If you thought New York politics couldn't become any more incestuous, think again. Political inbreeding has been the cultural standard in Albany for a long time. Now members of Congress are joining in. . . .
In the next election, New Yorkers will elect only 29 members of the House of Representatives instead of the current 31. Because of population shifts reflected in the 2000 census, New York will lose two seats. The State Legislature will redraw district lines next year.
But incumbent House members aren't about to leave matters to chance. . . . At least two of them have hired lobbyists to argue their case in Albany. Both lobbyists have close ties to Assembly Speaker Sheldon Silver.

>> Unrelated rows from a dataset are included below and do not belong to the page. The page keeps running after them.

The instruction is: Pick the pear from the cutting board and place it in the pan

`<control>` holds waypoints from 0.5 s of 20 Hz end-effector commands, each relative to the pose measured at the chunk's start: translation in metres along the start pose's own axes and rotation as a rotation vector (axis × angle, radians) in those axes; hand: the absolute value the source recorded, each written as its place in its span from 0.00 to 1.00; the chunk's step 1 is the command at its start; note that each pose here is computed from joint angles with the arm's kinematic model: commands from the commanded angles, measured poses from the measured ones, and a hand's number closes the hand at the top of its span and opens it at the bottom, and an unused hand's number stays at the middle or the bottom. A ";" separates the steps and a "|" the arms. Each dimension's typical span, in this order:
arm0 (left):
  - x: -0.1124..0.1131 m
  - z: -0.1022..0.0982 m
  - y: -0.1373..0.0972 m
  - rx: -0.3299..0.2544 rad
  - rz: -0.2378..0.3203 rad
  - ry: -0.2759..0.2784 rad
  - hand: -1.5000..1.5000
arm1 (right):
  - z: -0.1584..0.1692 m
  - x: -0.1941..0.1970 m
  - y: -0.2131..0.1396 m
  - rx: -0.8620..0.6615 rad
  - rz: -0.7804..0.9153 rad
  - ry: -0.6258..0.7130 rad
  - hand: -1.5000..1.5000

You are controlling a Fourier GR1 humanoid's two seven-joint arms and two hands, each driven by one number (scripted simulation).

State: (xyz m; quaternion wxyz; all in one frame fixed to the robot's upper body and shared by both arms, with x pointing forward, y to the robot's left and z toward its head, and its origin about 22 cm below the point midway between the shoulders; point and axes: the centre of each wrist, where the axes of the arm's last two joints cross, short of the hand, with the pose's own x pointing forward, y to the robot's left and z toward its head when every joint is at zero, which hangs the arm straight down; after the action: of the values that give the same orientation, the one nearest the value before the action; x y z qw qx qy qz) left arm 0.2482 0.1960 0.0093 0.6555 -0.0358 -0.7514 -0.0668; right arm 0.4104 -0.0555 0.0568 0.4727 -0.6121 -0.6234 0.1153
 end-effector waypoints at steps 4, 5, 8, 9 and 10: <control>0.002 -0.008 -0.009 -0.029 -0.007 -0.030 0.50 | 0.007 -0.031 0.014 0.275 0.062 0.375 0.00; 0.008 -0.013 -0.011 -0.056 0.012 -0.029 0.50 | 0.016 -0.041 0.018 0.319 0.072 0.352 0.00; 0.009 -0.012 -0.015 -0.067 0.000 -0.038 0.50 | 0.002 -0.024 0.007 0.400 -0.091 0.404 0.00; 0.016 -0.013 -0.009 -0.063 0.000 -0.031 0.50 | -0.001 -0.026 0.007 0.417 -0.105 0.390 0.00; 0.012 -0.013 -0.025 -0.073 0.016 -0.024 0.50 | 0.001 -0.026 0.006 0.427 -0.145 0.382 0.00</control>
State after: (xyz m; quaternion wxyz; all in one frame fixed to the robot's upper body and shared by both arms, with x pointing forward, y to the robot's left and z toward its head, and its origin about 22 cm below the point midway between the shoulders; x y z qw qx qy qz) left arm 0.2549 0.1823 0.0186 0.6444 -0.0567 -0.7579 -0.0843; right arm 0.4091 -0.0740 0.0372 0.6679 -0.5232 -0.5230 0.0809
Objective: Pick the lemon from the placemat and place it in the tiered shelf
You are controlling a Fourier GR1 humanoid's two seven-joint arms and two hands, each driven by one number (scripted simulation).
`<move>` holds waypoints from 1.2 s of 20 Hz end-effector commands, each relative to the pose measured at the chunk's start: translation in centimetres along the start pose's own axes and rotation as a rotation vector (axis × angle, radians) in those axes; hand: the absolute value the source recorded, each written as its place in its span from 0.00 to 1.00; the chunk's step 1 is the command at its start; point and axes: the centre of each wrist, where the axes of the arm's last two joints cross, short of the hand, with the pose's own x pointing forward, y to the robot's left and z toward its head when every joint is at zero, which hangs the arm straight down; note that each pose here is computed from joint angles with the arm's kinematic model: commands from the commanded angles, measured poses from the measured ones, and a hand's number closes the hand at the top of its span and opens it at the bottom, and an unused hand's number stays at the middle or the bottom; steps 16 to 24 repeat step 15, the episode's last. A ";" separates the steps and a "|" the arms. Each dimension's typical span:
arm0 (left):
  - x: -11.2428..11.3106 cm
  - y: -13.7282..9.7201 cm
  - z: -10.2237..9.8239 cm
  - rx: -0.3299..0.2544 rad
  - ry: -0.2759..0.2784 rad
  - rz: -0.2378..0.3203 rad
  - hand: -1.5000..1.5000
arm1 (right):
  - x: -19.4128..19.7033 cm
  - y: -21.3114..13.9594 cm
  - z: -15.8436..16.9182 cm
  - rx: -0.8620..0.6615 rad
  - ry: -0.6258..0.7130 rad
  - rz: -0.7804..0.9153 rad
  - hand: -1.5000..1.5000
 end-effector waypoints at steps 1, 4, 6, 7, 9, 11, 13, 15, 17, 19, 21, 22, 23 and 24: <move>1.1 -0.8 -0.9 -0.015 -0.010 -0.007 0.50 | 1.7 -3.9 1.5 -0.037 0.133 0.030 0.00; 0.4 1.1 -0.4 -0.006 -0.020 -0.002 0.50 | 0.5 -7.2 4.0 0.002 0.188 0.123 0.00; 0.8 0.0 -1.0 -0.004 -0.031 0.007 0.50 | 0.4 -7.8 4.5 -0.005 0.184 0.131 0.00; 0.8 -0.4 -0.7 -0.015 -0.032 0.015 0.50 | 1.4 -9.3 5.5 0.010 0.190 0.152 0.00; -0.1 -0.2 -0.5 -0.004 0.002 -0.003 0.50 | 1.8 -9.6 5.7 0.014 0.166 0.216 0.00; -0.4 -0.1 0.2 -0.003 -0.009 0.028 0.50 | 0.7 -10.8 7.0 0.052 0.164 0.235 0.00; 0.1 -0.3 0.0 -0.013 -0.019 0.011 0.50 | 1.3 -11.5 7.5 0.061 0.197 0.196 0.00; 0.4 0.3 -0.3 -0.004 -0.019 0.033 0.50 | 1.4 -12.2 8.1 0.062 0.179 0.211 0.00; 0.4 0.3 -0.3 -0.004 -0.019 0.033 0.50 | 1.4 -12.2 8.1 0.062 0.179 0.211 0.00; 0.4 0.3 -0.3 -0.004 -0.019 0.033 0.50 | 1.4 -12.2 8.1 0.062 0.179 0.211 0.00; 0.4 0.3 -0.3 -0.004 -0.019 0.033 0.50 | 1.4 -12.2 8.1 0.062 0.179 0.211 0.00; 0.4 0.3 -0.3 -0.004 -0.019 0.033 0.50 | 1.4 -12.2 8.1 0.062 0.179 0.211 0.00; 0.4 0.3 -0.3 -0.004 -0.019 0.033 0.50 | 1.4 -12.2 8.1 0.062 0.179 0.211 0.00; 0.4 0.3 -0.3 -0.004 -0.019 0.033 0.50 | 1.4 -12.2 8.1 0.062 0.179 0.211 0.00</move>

They are paying for the service with campaign donations.
The stakes are high, especially upstate. Census data is expected to show that most or all of the population loss was outside New York City and its suburbs. That shortens the list of representatives whose heads could wind up on the chopping block. . . .
All of this is perfectly legal, of course. That's because the rules are tailored to benefit those who make them. It doesn't necessarily make for good government. But it helps keep elected officials in office. . . .
As California State Legislator Jesse Unruh observed, "Money is the mother's milk of politics." Trouble is, it doesn't nourish the process, only the politicians. Ordinary folks can't hire lobbyists or contribute thousands of dollars to political campaigns. The more money rules, the more disconnected government becomes from the people it is supposed to serve.